/---
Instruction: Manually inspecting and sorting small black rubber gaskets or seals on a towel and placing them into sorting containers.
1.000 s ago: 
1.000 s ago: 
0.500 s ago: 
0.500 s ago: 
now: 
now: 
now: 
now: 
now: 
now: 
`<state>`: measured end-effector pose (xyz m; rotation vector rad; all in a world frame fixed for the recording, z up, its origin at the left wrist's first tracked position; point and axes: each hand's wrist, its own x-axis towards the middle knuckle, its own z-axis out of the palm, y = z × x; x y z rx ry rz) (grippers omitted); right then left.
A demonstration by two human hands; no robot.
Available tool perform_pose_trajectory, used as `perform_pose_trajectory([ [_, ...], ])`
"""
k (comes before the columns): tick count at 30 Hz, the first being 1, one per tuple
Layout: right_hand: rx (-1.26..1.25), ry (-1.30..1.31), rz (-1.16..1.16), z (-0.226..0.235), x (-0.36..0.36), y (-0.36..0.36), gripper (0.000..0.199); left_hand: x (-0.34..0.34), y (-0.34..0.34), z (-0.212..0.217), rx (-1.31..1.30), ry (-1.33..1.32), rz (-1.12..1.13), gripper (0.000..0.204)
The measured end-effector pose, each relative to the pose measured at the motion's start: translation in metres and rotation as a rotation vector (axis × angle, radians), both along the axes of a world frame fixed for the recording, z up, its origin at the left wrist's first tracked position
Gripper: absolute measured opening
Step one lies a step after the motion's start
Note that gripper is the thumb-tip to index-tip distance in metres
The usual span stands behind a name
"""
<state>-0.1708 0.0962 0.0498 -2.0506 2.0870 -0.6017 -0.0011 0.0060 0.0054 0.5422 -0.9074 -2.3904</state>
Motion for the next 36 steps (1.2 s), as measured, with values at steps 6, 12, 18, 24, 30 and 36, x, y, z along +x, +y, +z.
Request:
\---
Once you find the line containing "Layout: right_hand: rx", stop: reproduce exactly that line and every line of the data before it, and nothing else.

Instruction: Manually inspecting and sorting small black rubber gaskets or seals on a towel and placing them into sorting containers.
1.000 s ago: 
1.000 s ago: 
0.500 s ago: 
0.500 s ago: 
now: 
now: 
now: 
now: 
now: 
now: 
`<state>`: measured end-effector pose (xyz m; rotation vector rad; all in a world frame fixed for the recording, z up, its origin at the left wrist's first tracked position; point and axes: each hand's wrist, its own x-axis towards the middle knuckle, its own z-axis out of the palm, y = z × x; x y z rx ry rz) (grippers omitted); right then left.
A demonstration by two human hands; no robot.
Available tool perform_pose_trajectory, used as `perform_pose_trajectory([ [_, ...], ])`
"""
k (comes before the columns): tick count at 30 Hz, the first being 1, one per tuple
Layout: right_hand: rx (-1.26..1.25), ry (-1.30..1.31), rz (-1.16..1.16), z (-0.226..0.235), x (-0.36..0.36), y (-0.36..0.36), gripper (0.000..0.199); left_hand: x (-0.34..0.34), y (-0.34..0.34), z (-0.212..0.217), rx (-1.31..1.30), ry (-1.33..1.32), rz (-1.12..1.13), gripper (0.000..0.204)

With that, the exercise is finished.